_Action item_:
Copy each line of the records below that mentions the word "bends".

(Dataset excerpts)
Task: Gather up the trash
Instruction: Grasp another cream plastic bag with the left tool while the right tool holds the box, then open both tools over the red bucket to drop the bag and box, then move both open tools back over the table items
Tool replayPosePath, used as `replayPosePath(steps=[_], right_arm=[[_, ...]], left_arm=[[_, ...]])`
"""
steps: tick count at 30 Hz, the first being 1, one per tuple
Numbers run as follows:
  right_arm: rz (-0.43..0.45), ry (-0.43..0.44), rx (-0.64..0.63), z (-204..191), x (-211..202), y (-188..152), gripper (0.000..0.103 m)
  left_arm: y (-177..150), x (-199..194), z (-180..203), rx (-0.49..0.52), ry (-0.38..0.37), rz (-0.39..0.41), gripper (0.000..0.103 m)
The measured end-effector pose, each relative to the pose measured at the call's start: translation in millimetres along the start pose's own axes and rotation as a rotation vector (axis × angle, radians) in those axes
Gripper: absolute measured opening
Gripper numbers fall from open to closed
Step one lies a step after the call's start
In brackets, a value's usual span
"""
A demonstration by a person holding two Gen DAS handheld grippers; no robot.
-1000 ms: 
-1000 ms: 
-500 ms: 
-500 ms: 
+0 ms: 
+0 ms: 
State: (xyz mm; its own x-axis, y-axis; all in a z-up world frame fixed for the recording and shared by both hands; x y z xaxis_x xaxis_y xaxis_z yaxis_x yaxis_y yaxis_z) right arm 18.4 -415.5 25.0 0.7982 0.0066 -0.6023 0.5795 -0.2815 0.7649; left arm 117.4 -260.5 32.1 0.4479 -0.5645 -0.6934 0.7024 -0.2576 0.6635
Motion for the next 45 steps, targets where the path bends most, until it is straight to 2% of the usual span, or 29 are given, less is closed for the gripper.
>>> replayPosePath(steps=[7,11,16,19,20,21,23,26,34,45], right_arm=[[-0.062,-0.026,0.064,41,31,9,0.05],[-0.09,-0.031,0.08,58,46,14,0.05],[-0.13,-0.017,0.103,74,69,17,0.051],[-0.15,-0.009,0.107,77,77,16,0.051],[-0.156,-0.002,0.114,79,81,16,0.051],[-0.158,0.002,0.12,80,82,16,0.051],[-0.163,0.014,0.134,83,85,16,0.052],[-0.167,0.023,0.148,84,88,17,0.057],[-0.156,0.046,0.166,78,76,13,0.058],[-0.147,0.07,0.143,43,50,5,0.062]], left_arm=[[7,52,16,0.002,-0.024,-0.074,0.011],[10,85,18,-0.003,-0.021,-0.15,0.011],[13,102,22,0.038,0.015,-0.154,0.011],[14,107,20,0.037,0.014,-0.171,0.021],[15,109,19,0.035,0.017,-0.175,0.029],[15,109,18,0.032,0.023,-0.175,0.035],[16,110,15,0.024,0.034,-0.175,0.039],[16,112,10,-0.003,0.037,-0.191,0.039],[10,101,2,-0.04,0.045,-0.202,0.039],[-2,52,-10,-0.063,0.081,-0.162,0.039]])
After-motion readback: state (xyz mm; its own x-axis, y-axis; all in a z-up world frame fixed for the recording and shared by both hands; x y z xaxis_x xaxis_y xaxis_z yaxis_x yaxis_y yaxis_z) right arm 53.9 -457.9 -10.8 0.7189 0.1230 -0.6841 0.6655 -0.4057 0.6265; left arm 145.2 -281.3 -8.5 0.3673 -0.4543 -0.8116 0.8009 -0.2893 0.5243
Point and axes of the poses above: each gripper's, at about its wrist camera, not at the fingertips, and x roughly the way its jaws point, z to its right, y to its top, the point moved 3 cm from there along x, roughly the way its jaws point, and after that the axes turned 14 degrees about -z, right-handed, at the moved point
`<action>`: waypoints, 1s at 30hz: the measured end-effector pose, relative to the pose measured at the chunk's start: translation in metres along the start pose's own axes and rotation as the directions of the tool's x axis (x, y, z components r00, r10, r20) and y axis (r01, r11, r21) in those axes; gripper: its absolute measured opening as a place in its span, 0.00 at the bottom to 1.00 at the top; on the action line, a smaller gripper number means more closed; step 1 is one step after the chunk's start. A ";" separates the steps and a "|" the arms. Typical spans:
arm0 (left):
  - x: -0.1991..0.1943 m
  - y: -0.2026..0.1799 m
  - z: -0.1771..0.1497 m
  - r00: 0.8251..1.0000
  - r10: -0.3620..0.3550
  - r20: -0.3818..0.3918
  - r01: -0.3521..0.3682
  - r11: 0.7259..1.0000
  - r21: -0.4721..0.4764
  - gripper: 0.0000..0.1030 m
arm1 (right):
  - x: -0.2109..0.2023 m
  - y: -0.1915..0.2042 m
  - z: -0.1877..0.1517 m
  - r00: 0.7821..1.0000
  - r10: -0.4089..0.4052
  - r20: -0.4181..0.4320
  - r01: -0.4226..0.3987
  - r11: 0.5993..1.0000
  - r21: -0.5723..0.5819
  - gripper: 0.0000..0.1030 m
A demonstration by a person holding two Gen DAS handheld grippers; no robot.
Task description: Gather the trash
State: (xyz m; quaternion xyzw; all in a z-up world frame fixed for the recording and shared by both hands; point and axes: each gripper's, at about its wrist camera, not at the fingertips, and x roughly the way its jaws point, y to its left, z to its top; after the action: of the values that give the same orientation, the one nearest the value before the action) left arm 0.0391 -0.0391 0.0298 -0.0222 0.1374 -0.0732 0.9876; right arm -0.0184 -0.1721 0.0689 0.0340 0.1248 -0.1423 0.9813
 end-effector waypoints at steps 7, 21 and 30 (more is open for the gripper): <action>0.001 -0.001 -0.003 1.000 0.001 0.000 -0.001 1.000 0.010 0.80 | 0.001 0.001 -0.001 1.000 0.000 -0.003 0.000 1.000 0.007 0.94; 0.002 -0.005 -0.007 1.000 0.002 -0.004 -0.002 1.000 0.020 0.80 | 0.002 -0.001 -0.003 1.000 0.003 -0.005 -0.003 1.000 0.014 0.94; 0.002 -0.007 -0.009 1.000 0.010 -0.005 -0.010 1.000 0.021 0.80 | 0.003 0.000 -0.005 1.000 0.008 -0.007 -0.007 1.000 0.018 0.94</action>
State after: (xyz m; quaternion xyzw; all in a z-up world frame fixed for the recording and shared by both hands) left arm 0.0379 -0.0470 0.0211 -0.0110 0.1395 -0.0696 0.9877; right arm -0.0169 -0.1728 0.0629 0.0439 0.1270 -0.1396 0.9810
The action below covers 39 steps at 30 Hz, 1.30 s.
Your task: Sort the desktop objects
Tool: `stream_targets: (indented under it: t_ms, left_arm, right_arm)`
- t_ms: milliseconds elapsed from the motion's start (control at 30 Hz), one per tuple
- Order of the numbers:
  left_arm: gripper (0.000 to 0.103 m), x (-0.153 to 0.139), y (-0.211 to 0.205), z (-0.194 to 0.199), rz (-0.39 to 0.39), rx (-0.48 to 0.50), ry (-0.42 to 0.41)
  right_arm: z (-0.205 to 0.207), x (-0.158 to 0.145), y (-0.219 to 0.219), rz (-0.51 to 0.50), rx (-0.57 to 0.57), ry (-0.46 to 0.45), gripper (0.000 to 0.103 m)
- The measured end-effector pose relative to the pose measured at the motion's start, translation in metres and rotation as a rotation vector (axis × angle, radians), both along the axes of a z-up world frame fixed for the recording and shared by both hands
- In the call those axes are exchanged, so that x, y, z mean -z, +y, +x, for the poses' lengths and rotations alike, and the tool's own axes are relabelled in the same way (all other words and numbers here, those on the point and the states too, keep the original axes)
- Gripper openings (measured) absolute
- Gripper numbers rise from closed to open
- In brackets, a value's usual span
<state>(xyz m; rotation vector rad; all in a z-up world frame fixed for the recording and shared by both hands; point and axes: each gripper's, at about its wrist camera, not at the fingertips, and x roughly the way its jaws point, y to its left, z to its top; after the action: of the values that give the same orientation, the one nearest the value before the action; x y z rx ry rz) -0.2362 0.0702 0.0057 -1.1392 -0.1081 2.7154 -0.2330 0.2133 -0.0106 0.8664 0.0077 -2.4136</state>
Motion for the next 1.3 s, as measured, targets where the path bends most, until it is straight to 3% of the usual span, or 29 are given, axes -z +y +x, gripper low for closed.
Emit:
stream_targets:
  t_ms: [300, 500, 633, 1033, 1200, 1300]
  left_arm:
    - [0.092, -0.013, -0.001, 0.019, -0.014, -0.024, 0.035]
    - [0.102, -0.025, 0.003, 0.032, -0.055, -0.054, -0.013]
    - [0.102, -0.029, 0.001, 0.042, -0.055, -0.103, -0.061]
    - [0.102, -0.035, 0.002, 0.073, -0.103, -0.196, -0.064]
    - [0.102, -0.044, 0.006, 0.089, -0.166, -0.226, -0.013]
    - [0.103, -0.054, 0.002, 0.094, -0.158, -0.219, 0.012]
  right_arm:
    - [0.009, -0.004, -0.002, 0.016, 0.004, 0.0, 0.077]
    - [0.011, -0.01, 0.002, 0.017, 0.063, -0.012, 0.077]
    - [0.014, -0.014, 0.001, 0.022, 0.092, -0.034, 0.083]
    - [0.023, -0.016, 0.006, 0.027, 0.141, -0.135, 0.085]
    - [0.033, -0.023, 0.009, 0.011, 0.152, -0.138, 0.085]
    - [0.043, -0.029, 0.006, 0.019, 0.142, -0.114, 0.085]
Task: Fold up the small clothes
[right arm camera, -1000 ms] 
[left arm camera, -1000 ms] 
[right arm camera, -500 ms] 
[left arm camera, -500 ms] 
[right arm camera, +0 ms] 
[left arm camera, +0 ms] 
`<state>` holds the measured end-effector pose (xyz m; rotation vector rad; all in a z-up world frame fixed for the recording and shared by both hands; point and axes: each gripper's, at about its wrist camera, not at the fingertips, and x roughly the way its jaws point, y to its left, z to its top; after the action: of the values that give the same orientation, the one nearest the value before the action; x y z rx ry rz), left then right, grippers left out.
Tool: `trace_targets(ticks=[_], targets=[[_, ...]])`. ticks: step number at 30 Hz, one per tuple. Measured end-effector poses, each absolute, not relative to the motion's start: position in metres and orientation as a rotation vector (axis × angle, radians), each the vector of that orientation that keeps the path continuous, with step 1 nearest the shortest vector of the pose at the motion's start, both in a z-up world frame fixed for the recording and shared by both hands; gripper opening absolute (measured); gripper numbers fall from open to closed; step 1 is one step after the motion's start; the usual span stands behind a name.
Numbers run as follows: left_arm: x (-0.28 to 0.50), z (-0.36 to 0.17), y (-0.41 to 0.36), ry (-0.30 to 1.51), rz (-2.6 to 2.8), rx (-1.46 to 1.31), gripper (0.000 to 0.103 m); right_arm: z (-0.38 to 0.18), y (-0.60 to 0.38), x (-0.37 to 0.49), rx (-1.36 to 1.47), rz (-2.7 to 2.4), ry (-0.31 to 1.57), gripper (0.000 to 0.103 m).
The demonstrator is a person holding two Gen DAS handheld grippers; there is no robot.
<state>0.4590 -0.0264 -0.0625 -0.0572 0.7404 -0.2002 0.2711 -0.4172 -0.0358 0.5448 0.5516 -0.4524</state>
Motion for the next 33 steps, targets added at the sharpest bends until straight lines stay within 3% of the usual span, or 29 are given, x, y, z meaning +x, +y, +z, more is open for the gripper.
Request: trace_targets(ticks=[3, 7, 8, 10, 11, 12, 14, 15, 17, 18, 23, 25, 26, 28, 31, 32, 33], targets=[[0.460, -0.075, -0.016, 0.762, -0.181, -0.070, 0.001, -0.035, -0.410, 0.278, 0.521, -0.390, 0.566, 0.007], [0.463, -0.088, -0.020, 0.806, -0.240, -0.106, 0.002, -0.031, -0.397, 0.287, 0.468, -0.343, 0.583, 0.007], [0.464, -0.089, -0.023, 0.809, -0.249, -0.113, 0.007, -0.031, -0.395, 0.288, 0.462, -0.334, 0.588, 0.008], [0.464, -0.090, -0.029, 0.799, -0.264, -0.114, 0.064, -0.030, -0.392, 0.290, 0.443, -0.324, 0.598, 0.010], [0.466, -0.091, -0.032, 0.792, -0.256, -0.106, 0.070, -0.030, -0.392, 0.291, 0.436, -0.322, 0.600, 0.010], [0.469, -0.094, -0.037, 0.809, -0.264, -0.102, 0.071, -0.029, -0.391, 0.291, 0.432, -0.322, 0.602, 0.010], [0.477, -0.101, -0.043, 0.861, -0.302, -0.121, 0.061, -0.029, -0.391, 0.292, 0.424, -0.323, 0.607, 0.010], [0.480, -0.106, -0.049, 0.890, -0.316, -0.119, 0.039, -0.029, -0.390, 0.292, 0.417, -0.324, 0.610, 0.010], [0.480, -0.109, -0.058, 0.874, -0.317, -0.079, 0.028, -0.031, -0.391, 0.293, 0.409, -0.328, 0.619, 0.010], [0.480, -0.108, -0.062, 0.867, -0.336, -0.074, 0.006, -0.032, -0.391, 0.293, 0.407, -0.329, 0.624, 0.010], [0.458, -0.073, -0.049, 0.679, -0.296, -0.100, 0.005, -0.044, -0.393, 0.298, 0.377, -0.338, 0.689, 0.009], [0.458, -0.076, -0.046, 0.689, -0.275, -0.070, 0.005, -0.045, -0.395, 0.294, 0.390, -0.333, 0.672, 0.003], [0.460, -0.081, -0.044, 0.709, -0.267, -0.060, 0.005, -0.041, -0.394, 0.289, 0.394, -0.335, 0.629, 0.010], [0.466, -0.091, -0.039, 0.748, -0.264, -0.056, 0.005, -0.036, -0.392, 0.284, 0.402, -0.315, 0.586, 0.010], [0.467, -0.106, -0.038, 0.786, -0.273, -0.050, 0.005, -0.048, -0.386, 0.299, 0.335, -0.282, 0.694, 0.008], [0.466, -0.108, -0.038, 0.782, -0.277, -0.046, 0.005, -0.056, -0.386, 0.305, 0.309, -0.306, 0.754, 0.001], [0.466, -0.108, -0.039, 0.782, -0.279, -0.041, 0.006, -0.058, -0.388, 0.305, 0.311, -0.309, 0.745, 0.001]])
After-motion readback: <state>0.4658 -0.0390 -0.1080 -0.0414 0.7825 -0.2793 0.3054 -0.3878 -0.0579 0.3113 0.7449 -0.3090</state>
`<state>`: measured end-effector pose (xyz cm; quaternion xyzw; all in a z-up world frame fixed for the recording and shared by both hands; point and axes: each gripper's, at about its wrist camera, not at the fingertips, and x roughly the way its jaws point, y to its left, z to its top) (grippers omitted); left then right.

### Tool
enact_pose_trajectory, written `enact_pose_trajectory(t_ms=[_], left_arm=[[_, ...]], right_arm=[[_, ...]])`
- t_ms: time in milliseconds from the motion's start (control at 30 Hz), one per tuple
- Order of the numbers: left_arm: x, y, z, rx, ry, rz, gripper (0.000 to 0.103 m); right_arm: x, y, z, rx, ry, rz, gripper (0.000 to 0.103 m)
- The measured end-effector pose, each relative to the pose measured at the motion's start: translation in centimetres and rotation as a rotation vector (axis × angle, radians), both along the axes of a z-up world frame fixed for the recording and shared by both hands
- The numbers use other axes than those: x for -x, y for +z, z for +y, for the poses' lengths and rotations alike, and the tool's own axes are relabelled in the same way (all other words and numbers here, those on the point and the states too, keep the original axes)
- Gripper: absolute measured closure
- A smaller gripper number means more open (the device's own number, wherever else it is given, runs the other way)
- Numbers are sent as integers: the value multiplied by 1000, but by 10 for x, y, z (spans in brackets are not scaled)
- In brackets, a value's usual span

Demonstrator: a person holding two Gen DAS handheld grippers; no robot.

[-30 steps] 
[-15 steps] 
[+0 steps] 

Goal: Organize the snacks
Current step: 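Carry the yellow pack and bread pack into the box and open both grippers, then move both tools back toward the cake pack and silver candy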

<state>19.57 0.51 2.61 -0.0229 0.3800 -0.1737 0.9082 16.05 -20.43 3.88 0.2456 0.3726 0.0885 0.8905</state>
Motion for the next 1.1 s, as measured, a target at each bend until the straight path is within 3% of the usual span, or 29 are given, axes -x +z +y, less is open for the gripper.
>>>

_Output below_:
Motion for the next 45 steps, targets where the path bends most, until it is straight to 2% of the usual span, or 29 are given, less is closed for the gripper.
Motion for the next 1.3 s, as measured, targets where the path bends most, until it is straight to 3% of the usual span, or 29 are given, axes -z +y +x, gripper low for closed.
Motion for the next 33 steps, targets added at the sharpest bends until straight lines stay within 3% of the usual span, or 29 are given, x, y, z meaning +x, +y, +z, more is open for the gripper.

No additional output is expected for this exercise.